== AIM OF THE TASK ==
Transcribe the listing below exactly, from its first line through the line with "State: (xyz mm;". Omit the pictures.

== DATA SUPPLIED ==
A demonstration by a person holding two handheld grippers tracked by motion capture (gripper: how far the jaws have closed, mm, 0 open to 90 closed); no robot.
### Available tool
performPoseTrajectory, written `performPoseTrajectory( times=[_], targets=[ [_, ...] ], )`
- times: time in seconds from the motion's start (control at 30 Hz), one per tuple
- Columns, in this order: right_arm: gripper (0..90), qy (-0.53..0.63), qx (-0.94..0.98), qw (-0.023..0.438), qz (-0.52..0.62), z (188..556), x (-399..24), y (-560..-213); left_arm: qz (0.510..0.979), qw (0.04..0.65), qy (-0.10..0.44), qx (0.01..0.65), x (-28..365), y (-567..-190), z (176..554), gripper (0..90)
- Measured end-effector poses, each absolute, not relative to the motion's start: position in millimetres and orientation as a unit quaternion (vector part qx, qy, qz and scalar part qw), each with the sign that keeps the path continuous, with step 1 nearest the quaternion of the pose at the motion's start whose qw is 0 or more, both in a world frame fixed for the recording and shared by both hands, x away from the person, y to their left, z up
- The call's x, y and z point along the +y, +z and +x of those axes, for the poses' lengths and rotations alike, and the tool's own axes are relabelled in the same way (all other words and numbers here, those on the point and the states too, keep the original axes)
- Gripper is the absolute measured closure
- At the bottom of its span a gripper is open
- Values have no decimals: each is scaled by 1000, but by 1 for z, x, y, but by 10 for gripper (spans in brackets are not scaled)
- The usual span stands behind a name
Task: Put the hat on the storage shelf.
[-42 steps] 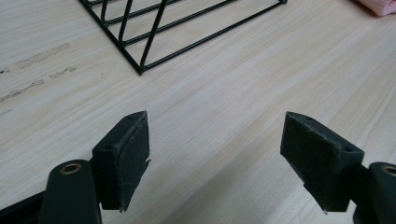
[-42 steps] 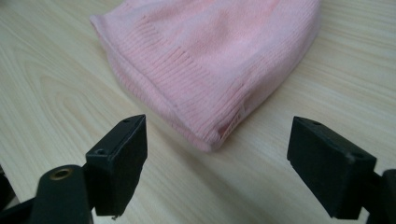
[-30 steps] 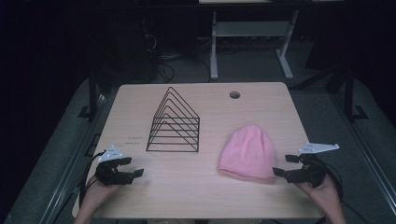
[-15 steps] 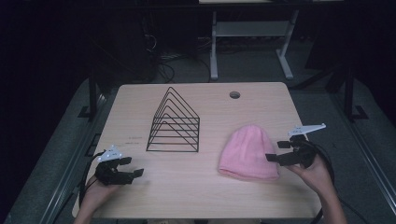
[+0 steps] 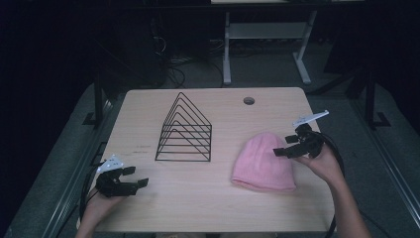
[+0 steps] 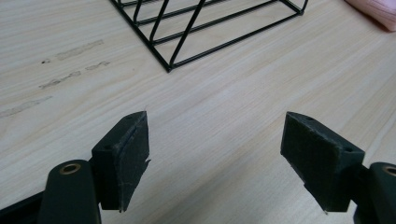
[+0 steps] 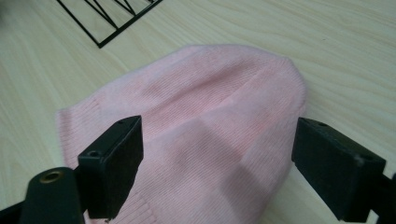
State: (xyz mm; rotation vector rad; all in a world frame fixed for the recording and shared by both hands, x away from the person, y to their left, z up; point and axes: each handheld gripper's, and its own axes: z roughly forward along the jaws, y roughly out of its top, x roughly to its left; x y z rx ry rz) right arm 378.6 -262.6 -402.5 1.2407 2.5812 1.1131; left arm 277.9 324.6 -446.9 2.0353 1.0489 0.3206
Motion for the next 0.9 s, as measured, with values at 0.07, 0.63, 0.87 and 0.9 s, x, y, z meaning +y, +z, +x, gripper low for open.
performPoseTrajectory(
  times=[0.07, 0.63, 0.87, 0.9],
  targets=[
    [162, 356, 840, 32, 409, 385, -262, -404, 805, 403, 127, 416, 326, -447, 278, 235],
    [235, 332, 842, 6, 424, 429, -259, -419, 802, 406, 126, 420, 326, -448, 280, 235],
    [310, 332, 834, -15, 441, 442, -256, -433, 803, 405, 123, 418, 327, -449, 282, 235],
    [323, 330, 833, -17, 443, 444, -255, -434, 803, 405, 123, 418, 327, -449, 282, 235]
  ],
)
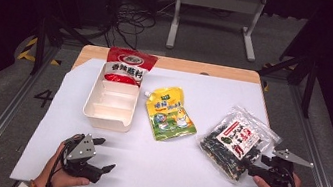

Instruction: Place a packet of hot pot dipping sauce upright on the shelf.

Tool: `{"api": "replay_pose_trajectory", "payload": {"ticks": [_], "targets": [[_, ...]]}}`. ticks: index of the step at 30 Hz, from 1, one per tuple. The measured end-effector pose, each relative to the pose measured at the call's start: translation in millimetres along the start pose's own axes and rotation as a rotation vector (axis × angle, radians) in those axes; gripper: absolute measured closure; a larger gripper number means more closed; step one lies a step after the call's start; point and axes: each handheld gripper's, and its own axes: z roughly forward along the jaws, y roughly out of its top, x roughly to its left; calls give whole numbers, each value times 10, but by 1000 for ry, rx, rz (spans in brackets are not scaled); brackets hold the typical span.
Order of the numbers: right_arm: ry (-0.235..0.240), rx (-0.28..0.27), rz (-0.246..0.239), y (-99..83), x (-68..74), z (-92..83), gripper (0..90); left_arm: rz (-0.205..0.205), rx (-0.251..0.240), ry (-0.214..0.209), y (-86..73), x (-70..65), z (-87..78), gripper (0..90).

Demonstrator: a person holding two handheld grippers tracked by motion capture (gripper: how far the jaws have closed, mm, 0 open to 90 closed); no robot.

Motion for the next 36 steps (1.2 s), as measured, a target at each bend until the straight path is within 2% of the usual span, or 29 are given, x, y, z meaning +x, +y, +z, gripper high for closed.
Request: {"api": "replay_pose_trajectory", "payload": {"ticks": [2,4,6,8,10,11,13,14,18,21,24,27,28,30,31,32,36], "targets": [[12,6,32,14,-29,45,114,3,3,-6,4,-10,16,140],[50,19,84,17,-69,92,83,2,4,-21,12,-15,43,139],[74,39,63,46,-63,115,73,5,11,-36,19,-21,67,140],[117,48,53,63,-46,149,75,13,19,-47,33,-41,103,139],[147,56,15,77,-10,171,136,21,26,-56,49,-58,127,140],[189,64,-2,82,28,197,142,23,26,-58,54,-64,136,140],[215,77,-72,96,125,246,199,21,27,-75,68,-68,158,142],[224,86,-89,106,159,264,231,20,30,-76,74,-72,169,142],[299,110,-122,151,279,351,431,12,26,-103,111,-85,211,147],[377,119,-116,155,305,412,521,11,27,-121,151,-101,250,149],[407,117,-116,149,286,417,578,-6,20,-153,237,-98,321,152],[409,92,-168,139,315,391,607,-32,-3,-197,386,-90,436,157],[409,92,-168,139,315,391,607,-32,-3,-197,386,-90,436,157],[420,77,-216,127,358,377,615,-46,-8,-230,502,-99,553,157],[425,60,-254,110,401,371,617,-44,-7,-250,599,-117,665,157],[425,60,-254,110,401,371,617,-44,-7,-250,599,-117,665,156],[423,34,-330,82,500,342,624,-67,-7,-265,749,-134,887,152]]}}
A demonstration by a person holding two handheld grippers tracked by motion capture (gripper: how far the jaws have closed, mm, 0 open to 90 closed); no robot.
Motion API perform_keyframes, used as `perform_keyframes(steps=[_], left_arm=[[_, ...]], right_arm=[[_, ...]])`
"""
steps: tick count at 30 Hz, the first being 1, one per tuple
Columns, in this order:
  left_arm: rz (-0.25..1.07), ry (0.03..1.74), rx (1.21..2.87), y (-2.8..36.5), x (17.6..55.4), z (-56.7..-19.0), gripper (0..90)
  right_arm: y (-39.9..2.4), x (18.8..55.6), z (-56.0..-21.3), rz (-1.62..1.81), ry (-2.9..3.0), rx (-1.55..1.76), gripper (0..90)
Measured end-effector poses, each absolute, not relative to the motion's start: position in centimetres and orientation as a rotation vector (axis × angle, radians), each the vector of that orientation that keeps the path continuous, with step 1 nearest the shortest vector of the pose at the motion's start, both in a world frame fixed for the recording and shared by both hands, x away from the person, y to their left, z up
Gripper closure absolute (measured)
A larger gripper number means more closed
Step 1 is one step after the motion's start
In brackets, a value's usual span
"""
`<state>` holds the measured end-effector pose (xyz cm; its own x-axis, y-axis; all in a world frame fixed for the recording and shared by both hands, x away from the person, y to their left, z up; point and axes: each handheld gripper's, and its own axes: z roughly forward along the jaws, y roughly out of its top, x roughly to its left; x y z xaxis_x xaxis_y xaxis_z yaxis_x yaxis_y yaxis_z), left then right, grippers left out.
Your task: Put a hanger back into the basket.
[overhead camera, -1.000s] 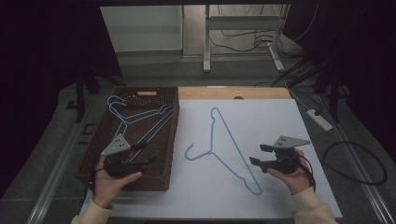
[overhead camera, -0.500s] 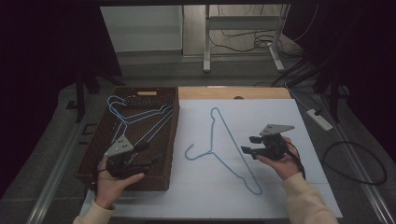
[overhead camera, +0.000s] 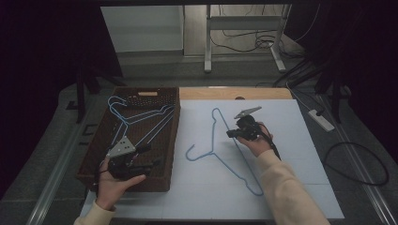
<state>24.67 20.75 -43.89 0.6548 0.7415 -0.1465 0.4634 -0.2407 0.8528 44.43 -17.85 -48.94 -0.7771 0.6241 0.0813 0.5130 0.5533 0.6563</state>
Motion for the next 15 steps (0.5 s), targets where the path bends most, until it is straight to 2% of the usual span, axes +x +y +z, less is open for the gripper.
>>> perform_keyframes(steps=[8,15], left_arm=[[0.352,0.948,1.894,20.7,24.7,-44.0,33.2],[0.353,0.946,1.898,20.5,24.7,-44.0,33.2]], right_arm=[[-17.1,46.9,-51.0,0.965,2.606,1.05,90.0],[-17.6,47.4,-51.5,0.921,2.551,1.088,90.0]])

== RESULT FOR THIS EXERCISE ==
A demonstration by a person holding two handheld grippers tracked by motion capture (gripper: how far the jaws have closed, mm, 0 open to 90 closed); no robot.
### Available tool
performPoseTrajectory, written `performPoseTrajectory( times=[_], targets=[ [_, ...] ], )`
- times: time in seconds from the motion's start (control at 30 Hz), one per tuple
- Columns, in this order: right_arm: gripper (0..90), qy (-0.53..0.63), qx (-0.94..0.98), qw (-0.023..0.438), qz (-0.52..0.62), z (188..556), x (-399..24), y (-560..-213); left_arm: qz (0.510..0.979), qw (0.04..0.65), qy (-0.10..0.44), qx (0.01..0.65), x (-28..365), y (-567..-190), z (176..554), gripper (0..90)
- Measured end-effector poses, each absolute, not relative to the motion's start: position in millimetres and orientation as a unit quaternion (vector part qx, qy, qz and scalar part qw), each with the sign that keeps the path continuous, with step 1 nearest the quaternion of the pose at the motion's start whose qw is 0 or more, both in a world frame fixed for the recording and shared by both hands, x away from the person, y to their left, z up
- The call's x, y and z point along the +y, +z and +x of those axes, for the poses' lengths and rotations alike, and the tool's own axes are relabelled in the same way (all other words and numbers here, those on the point and the states too, keep the original axes)
- Gripper is the absolute measured closure
- At the bottom of its span a gripper is open
- Values have no decimals: each is scaled by 1000, but by 1 for z, x, y, but by 10 for gripper (spans in brackets are not scaled)
- The usual span stands behind a name
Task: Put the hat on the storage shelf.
[-42 steps] 
[-42 steps] 
[-30 steps] 
[-15 steps] 
[+0 steps] 
[+0 steps] 
[+0 steps] 
State: (xyz mm; rotation vector rad; all in a world frame fixed for the recording and shared by both hands, x away from the person, y to their left, z up; point and axes: each handheld gripper's, and its own axes: z roughly forward along the jaws, y roughly out of its top, x roughly to its left; x y z rx ry rz) right arm 378.6 -262.6 -402.5 1.2407 2.5812 1.1131; left arm 277.9 324.6 -446.9 2.0353 1.0489 0.3206

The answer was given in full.